Your objective =
Among the entries below, how many lines include the string "plate"? Answer with only the number.

Stored entries

>>

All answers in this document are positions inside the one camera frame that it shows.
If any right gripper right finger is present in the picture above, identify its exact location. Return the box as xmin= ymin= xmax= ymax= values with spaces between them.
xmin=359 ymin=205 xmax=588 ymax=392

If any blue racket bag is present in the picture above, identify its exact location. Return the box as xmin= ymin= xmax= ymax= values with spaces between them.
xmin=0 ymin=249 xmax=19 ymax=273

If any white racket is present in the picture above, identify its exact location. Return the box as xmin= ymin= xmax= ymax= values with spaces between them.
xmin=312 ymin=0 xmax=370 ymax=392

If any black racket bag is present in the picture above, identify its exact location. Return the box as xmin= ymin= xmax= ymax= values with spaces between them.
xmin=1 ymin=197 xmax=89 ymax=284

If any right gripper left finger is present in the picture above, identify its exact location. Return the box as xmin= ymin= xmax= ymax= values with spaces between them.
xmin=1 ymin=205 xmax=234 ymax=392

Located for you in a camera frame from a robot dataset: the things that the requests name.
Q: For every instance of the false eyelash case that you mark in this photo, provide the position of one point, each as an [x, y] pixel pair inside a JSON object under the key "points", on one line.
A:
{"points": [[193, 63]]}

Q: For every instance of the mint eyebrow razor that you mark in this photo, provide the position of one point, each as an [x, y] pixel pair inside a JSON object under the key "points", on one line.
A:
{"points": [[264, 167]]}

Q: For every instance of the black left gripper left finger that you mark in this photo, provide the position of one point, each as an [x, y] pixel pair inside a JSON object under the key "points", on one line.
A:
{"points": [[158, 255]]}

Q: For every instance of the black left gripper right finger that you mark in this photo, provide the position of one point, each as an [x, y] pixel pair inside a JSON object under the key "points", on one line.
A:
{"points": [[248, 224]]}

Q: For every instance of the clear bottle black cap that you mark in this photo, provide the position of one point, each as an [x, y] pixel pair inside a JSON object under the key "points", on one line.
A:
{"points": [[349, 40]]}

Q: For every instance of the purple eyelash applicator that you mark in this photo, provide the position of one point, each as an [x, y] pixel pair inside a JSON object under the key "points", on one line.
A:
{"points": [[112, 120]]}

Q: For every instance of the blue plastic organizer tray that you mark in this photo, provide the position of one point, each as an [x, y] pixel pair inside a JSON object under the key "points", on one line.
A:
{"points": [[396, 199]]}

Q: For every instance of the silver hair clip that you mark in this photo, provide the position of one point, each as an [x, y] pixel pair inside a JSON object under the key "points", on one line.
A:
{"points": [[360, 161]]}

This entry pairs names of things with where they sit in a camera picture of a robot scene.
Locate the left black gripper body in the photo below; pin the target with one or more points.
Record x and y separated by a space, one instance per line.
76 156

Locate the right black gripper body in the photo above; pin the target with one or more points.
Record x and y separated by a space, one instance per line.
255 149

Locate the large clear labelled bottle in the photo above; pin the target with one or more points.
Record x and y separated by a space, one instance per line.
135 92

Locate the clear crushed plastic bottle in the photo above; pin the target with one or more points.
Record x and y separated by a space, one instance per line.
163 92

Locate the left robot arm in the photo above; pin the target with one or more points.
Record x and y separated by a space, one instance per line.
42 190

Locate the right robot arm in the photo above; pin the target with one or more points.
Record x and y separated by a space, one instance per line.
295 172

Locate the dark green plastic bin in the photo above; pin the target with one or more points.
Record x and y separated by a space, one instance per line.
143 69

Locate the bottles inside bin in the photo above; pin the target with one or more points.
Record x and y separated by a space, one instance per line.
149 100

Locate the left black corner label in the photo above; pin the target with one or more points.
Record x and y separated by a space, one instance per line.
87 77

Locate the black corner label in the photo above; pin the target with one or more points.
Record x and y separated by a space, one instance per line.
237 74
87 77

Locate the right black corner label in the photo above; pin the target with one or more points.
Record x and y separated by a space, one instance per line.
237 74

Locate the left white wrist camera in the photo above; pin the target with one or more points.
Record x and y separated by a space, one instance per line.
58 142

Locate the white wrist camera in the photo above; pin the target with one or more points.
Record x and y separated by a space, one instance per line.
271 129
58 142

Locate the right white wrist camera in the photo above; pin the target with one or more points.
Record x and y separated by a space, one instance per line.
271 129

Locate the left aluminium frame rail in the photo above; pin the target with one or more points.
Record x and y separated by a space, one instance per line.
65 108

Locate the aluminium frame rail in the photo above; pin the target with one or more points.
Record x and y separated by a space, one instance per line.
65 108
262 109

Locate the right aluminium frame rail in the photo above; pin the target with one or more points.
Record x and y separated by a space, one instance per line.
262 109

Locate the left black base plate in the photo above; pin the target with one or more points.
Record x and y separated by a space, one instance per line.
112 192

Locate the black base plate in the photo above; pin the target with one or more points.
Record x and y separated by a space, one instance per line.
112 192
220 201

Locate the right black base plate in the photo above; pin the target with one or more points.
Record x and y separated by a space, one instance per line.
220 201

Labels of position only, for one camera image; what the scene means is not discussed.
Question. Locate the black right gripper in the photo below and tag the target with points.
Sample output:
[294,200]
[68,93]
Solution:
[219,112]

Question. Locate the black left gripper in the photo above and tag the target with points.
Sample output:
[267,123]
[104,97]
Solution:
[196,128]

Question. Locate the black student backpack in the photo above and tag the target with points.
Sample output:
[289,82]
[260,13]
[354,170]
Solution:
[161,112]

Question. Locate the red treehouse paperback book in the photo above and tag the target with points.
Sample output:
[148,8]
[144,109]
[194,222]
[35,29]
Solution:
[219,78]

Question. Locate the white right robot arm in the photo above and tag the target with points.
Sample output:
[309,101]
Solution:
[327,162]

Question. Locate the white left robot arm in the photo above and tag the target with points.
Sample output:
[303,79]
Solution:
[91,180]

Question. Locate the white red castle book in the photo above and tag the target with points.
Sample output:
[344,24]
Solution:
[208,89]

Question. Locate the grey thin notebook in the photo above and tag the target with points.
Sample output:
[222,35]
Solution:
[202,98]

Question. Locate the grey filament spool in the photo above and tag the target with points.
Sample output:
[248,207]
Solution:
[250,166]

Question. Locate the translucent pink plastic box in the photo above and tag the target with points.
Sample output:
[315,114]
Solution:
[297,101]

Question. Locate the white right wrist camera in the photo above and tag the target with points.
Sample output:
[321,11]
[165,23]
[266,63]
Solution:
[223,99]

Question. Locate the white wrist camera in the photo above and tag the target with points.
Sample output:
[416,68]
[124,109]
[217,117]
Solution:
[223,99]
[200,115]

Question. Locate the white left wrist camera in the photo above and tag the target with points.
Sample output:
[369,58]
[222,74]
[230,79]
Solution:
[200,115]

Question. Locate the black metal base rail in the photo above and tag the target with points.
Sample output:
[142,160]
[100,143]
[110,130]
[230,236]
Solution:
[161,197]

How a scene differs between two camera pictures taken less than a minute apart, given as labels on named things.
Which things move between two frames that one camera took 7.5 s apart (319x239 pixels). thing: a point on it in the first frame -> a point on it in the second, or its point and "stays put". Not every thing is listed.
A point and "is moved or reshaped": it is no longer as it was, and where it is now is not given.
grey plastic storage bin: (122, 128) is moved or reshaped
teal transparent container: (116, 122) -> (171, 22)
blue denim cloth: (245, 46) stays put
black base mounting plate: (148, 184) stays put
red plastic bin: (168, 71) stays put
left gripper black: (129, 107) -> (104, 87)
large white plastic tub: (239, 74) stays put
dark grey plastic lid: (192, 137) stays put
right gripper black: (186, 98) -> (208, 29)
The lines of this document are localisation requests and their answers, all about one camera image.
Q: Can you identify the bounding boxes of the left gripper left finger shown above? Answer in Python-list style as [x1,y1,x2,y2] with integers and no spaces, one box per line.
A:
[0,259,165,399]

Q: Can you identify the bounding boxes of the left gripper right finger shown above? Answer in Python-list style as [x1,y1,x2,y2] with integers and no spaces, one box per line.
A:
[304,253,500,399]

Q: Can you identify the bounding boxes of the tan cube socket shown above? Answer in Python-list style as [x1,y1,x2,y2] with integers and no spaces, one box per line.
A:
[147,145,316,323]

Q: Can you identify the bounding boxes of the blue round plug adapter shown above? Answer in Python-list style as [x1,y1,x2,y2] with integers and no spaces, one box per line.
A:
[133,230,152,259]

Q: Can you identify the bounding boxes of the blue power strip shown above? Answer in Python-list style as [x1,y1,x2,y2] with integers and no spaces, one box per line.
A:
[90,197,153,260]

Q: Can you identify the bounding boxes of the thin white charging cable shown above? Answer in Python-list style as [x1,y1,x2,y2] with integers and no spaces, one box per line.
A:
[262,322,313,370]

<<

Answer below =
4